BMKG: Tidak ada indikasi El Nino Godzilla pada 2026
BMKG: Tidak Ada Tanda-Tanda El Nino Godzilla pada Tahun 2026
Dalam pernyataan terbaru, Badan Meteorologi, Klimatologi, dan Geofisika (BMKG) menyatakan bahwa kondisi atmosfer di Indonesia tidak menunjukkan gejala El Nino Godzilla hingga akhir tahun 2026. Menurut Teguh Wardoyo, Ketua Tim Kerja Pelayanan Data dan Diseminasi Informasi BMKG Stasiun Meteorologi Tunggul Wulung Cilacap, hingga semester pertama 2026, Fenomena El Nino-Southern Oscillation (ENSO) masih stabil dalam fase netral.
Potensi El Nino Lemah di Semester Kedua
Teguh menambahkan bahwa mulai semester kedua, ENSO berpotensi memasuki fase El Nino lemah atau moderat dengan probabilitas sekitar 55 persen, terutama sejak bulan Juni hingga Agustus. Fenomena ini dipicu oleh interaksi dinamis antara lautan dan atmosfer di Samudra Pasifik tropis, yang memengaruhi perubahan suhu permukaan laut serta tekanan udara.
“Memasuki semester kedua, ENSO berpotensi menuju El Nino lemah atau bahkan moderat dengan peluang sekitar 55 persen, terutama mulai periode Juni hingga Agustus,” ujarnya.
Fase-Fase ENSO dan Pengaruhnya
ENSO memiliki tiga fase utama: netral, El Nino, dan La Nina. El Nino terjadi ketika suhu permukaan laut di wilayah ekuator Pasifik tengah (Nino 3.4) mengalami anomali positif, sementara La Nina merupakan kondisi sebaliknya dengan anomali negatif. Dampak El Nino di Indonesia, seperti penurunan curah hujan, sangat bergantung pada suhu perairan lokal.

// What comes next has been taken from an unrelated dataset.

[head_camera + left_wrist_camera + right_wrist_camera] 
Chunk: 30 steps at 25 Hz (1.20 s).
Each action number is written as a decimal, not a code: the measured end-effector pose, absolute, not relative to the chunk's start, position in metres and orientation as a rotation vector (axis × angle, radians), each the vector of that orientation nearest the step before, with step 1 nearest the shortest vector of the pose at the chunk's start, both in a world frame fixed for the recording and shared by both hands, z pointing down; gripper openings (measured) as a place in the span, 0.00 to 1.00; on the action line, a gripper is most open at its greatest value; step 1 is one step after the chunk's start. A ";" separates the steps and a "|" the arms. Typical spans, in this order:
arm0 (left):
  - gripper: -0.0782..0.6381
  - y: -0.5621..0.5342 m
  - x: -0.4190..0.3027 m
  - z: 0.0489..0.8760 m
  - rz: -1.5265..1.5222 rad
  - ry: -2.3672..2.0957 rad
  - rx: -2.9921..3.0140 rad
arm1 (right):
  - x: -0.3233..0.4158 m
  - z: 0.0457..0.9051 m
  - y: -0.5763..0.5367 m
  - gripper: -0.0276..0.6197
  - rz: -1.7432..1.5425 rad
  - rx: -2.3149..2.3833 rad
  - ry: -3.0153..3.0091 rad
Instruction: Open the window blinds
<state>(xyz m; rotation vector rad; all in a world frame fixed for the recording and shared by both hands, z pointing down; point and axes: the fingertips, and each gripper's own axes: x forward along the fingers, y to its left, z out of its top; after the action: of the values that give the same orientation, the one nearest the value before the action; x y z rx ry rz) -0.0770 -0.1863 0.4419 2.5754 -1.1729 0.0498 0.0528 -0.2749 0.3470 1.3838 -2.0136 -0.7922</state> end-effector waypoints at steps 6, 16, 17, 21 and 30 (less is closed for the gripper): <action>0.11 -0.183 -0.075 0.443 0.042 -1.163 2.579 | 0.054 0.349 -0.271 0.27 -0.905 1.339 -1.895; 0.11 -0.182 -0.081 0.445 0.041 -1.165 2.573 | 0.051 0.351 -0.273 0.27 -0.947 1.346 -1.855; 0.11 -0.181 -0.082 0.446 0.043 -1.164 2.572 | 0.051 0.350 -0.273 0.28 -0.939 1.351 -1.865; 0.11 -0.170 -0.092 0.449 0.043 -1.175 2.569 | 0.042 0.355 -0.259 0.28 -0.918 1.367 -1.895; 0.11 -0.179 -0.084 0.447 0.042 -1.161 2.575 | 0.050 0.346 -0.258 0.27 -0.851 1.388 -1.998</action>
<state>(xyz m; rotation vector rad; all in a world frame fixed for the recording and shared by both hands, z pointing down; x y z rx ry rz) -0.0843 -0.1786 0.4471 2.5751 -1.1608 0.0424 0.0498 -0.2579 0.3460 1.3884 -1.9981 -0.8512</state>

“Jika suhu perairan Indonesia cukup dingin, El Nino dapat mengurangi curah hujan secara signifikan. Namun jika suhu perairan relatif hangat, dampaknya bisa tidak terlalu terasa,” katanya.

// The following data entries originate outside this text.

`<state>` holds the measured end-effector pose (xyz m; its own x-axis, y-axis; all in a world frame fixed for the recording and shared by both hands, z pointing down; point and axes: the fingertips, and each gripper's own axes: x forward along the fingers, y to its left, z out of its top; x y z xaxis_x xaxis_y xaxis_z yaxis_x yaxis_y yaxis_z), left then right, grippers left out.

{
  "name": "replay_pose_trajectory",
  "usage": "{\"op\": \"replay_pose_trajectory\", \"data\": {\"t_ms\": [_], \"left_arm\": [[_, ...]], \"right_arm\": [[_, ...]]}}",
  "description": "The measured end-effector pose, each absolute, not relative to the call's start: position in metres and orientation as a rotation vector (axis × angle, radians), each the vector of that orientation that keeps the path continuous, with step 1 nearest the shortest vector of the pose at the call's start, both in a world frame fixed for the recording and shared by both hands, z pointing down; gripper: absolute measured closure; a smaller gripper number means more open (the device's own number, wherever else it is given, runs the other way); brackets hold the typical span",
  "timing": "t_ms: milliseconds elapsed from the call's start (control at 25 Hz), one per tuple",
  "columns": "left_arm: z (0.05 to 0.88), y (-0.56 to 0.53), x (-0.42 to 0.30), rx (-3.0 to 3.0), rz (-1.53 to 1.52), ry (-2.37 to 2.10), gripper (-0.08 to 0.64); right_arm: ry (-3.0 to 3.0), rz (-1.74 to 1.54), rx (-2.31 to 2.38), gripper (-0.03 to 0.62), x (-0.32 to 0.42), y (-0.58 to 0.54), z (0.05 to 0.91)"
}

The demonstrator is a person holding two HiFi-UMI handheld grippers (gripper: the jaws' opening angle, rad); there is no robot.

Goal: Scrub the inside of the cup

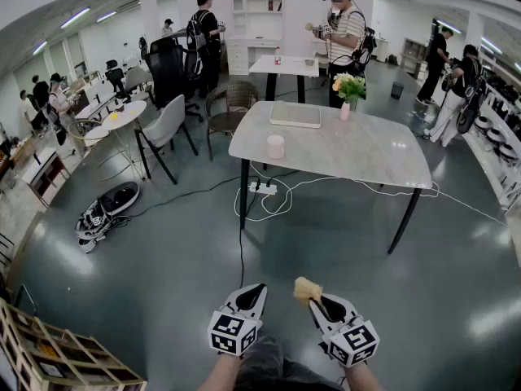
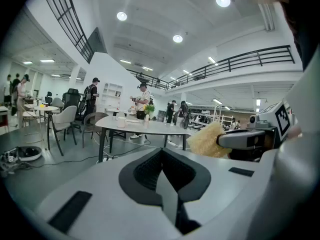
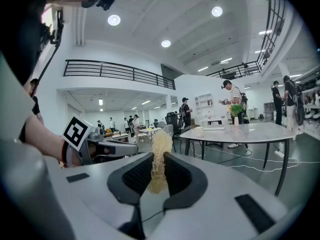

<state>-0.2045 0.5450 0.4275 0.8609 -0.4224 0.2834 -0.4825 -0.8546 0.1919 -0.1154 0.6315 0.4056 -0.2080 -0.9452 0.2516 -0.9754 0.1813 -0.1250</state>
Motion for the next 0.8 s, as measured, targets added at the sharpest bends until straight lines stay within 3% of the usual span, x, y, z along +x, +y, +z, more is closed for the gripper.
{"op": "replay_pose_trajectory", "data": {"t_ms": [400,800], "left_arm": [[0.439,0.525,-0.185,2.761,0.350,-0.670,0.546],[0.460,0.437,-0.154,2.720,0.383,-0.654,0.546]], "right_arm": [[-2.311,0.408,1.907,0.532,-0.101,0.607,0.415],[-2.287,0.513,1.916,0.532,-0.069,0.518,0.439]]}}
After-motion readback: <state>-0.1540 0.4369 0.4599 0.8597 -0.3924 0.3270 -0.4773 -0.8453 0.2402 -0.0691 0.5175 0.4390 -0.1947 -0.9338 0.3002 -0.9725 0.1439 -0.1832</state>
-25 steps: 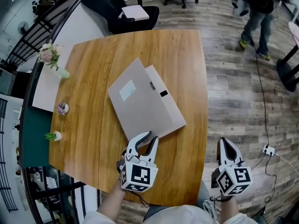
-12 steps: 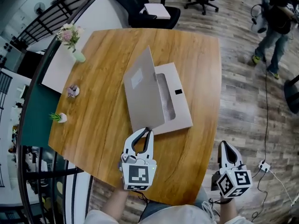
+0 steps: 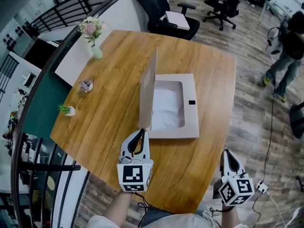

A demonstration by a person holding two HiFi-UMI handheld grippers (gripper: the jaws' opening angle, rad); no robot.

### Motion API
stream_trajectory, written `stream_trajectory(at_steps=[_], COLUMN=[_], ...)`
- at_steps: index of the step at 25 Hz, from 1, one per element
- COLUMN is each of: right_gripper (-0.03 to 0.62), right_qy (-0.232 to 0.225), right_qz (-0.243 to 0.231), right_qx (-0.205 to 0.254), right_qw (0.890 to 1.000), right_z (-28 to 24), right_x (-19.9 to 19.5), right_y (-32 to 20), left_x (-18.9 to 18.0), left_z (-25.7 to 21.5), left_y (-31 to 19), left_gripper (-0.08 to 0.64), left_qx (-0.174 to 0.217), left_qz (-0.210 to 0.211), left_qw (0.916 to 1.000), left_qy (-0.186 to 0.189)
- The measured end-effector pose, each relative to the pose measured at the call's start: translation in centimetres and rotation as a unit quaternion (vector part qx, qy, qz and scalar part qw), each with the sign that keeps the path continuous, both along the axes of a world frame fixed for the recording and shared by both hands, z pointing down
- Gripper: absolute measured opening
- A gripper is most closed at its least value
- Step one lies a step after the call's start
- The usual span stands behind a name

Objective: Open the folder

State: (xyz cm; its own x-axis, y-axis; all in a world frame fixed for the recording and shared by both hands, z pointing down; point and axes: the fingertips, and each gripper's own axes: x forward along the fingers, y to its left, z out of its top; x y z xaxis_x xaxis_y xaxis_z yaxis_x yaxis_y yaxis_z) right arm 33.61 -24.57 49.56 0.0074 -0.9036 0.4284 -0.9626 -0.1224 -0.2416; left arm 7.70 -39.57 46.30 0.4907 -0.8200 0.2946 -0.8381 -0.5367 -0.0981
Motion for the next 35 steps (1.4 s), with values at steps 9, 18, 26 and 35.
stream_trajectory(at_steps=[9,18,26,35], right_gripper=[0.002,0.002,0.002,0.002], right_qy=[0.016,0.025,0.031,0.049], right_qz=[-0.018,-0.032,-0.040,-0.047], right_qx=[-0.001,0.005,-0.004,-0.015], right_qw=[1.000,0.999,0.999,0.998], right_z=[-0.6,-0.9,-0.6,-0.6], right_x=[-2.2,-4.4,-6.8,-8.6], right_y=[-0.8,-2.4,-2.9,-3.8], left_x=[-5.8,-12.1,-16.2,-19.9], left_z=[0.2,1.8,4.4,8.0], left_y=[-1.8,-3.5,-4.6,-5.6], left_gripper=[0.012,0.005,0.006,0.009], left_qx=[-0.030,-0.057,-0.086,-0.128], left_qz=[-0.087,-0.171,-0.219,-0.263], left_qw=[0.9916,0.9747,0.9566,0.9297], left_qy=[0.091,0.132,0.172,0.224])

Definisi dan Kekuatan El Nino
Menurut Teguh, tingkat kekuatan El Nino ditentukan oleh besaran anomali suhu permukaan laut di wilayah Nino 3.4. Kategori El Nino mencakup lemah (0,5-0,9°C), moderat (1,0-1,4°C), kuat (1,5-1,9°C), dan sangat kuat (≥2,0°C). Ia menegaskan bahwa istilah “El Nino Godzilla” bukanlah kategori resmi BMKG, melainkan sebutan umum yang merujuk pada kejadian El Nino ekstrem seperti tahun 1997 dan 2015.
“BMKG tidak pernah merilis istilah El Nino Godzilla. Itu hanya istilah publik untuk menggambarkan El Nino yang sangat kuat dengan anomali suhu lebih dari 2 derajat Celcius,” jelas Teguh.

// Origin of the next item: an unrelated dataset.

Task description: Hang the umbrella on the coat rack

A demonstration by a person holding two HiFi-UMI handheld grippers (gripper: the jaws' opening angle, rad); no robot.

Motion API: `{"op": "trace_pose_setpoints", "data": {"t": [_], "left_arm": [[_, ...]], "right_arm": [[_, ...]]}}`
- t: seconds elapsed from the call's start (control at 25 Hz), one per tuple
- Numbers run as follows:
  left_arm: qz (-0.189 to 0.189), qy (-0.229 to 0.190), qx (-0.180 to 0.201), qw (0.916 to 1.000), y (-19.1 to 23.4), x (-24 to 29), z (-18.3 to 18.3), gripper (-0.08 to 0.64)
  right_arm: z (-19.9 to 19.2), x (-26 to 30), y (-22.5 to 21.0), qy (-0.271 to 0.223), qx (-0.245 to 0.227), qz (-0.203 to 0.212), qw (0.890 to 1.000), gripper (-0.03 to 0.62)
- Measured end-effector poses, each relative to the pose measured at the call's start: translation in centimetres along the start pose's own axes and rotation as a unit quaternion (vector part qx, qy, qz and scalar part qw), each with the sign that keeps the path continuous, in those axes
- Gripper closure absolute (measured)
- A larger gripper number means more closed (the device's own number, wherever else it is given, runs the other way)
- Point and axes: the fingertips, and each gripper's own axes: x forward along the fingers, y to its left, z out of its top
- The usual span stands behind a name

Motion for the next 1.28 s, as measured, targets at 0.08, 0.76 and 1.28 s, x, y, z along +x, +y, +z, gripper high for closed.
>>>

Dalam pernyataannya, Teguh memastikan bahwa pada 2026 tidak terdapat indikasi menuju El Nino super, hanya ada kemungkinan kejadian El Nino lemah. Meski demikian, ia mengingatkan masyarakat untuk tetap waspada terhadap risiko penurunan curah hujan di daerah rentan kekeringan. “Informasi perkembangan ENSO akan terus kami perbarui secara berkala agar masyarakat dapat melakukan langkah antisipasi secara dini,” tambahnya.